(Beginning of DATA RECORDS)

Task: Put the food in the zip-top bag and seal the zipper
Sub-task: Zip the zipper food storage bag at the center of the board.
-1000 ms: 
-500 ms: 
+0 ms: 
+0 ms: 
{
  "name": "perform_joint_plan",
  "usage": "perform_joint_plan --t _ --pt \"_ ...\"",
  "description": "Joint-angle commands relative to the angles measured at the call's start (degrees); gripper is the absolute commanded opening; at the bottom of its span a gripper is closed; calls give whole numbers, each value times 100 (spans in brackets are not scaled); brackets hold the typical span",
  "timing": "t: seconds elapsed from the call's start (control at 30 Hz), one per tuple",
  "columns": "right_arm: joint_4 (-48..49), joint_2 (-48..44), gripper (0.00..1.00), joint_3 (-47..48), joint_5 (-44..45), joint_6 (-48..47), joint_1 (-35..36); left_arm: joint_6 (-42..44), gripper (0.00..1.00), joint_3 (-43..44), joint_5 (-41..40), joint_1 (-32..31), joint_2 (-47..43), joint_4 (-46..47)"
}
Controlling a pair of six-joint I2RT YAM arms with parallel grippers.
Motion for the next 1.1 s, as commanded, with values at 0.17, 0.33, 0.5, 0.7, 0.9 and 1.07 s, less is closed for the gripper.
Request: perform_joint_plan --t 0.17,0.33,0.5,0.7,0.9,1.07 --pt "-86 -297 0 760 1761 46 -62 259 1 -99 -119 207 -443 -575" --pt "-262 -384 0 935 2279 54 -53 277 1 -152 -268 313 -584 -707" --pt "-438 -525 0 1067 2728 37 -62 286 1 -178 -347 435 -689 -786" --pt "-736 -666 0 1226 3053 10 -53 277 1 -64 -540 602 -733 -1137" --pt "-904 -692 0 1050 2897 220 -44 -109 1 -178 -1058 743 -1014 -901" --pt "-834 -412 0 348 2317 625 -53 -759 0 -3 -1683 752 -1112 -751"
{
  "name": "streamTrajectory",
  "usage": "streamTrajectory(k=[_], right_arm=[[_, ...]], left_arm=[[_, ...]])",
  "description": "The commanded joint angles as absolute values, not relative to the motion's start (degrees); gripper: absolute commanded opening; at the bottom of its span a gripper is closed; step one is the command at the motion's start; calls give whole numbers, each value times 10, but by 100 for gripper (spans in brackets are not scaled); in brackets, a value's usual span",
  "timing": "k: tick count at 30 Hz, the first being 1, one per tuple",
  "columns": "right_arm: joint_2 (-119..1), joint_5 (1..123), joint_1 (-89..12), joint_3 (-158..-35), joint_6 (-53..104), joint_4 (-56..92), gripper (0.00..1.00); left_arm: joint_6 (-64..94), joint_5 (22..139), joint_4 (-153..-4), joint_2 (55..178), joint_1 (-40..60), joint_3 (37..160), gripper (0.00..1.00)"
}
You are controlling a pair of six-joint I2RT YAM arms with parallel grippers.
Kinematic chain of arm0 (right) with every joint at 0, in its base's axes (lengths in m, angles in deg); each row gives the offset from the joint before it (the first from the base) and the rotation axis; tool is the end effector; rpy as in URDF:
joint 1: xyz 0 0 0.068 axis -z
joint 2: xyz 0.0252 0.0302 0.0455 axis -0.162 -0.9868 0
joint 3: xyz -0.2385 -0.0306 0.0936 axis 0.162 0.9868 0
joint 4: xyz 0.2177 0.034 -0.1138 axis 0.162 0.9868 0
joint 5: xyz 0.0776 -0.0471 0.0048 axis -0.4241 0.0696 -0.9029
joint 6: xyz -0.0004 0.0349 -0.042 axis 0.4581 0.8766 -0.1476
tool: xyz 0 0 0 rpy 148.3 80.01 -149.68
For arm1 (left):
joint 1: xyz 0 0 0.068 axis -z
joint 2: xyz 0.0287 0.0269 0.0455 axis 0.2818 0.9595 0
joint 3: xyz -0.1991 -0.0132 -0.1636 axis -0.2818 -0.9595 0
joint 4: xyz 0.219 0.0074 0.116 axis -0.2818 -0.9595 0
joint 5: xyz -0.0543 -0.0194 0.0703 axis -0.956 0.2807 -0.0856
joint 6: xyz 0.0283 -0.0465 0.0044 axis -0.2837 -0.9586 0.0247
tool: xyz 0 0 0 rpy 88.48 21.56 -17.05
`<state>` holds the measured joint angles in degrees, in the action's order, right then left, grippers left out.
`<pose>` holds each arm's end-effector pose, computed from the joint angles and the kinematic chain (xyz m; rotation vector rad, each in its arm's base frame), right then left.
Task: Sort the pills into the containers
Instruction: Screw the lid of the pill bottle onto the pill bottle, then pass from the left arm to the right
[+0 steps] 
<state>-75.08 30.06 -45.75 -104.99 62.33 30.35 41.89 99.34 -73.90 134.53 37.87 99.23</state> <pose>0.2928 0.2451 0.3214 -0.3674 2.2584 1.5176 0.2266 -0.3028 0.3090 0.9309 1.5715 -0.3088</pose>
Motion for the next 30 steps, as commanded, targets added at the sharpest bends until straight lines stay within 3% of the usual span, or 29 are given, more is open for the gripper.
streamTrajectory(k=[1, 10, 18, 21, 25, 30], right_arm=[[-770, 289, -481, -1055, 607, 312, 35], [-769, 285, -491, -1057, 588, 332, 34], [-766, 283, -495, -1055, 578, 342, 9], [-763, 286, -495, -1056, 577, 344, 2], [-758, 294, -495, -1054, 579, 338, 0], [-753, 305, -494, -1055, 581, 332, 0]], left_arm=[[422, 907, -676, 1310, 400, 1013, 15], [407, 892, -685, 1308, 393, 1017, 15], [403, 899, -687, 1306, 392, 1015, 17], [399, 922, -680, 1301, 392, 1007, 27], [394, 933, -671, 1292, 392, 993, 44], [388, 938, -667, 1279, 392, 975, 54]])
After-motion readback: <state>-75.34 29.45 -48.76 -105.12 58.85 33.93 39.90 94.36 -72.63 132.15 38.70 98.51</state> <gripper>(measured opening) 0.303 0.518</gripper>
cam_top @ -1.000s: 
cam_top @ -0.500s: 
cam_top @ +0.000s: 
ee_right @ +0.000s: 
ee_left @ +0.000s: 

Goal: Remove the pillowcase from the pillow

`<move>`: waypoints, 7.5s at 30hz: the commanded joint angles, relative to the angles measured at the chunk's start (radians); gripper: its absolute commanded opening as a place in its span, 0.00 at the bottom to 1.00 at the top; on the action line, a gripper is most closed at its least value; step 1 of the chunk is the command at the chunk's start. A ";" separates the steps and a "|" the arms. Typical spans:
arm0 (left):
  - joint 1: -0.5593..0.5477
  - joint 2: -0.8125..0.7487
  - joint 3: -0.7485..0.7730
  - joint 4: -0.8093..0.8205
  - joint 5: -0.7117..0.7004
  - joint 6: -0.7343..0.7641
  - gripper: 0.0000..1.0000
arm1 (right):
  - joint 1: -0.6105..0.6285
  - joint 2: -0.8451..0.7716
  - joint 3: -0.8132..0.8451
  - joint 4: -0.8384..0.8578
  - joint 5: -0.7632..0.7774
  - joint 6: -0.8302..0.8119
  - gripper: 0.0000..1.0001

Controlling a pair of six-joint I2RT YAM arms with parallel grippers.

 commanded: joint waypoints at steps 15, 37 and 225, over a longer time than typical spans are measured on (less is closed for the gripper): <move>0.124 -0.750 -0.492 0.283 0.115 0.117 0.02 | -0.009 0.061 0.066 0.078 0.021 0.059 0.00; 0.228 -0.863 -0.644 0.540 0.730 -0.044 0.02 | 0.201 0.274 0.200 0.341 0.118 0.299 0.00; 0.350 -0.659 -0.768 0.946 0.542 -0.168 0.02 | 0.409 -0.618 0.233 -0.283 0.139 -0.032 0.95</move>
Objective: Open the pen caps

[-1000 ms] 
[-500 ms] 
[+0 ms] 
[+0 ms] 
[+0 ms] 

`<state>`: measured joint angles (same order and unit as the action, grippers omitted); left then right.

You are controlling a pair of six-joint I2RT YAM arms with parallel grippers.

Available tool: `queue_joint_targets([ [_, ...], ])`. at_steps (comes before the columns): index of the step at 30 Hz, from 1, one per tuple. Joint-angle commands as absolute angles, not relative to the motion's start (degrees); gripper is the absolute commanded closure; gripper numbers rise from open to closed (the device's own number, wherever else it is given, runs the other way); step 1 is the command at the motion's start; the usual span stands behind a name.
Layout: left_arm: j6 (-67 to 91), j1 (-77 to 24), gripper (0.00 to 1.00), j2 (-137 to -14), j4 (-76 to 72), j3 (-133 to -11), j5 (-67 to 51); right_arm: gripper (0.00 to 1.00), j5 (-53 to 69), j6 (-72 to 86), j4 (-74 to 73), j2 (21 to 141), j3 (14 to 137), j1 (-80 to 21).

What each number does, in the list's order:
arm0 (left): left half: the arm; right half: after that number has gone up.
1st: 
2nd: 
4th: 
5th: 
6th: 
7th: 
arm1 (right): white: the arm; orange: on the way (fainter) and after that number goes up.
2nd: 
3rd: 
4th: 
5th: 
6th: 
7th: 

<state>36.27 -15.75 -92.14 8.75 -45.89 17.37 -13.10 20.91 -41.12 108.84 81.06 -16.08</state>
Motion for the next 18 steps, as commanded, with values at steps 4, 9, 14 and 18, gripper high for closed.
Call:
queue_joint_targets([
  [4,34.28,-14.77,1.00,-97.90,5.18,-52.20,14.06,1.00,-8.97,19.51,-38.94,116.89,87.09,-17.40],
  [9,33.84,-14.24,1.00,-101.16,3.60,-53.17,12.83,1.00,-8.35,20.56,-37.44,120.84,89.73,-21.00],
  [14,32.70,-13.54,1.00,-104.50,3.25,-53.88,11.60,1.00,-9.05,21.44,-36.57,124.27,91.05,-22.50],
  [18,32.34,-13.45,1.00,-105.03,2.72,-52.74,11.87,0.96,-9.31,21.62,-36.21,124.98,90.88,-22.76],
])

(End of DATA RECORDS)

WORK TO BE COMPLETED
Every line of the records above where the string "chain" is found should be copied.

REPLY
Kinematic chain of arm0 (right) with every joint at 0, in its base's axes (lengths in m, angles in deg); each row gives the offset from the joint before it (the first from the base) and the rotation axis; tool is the end effector; rpy as in URDF:
`<pose>` holds each arm's end-effector pose, computed from the joint angles and the kinematic chain (xyz m; rotation vector rad, each in its arm's base frame), right then left.

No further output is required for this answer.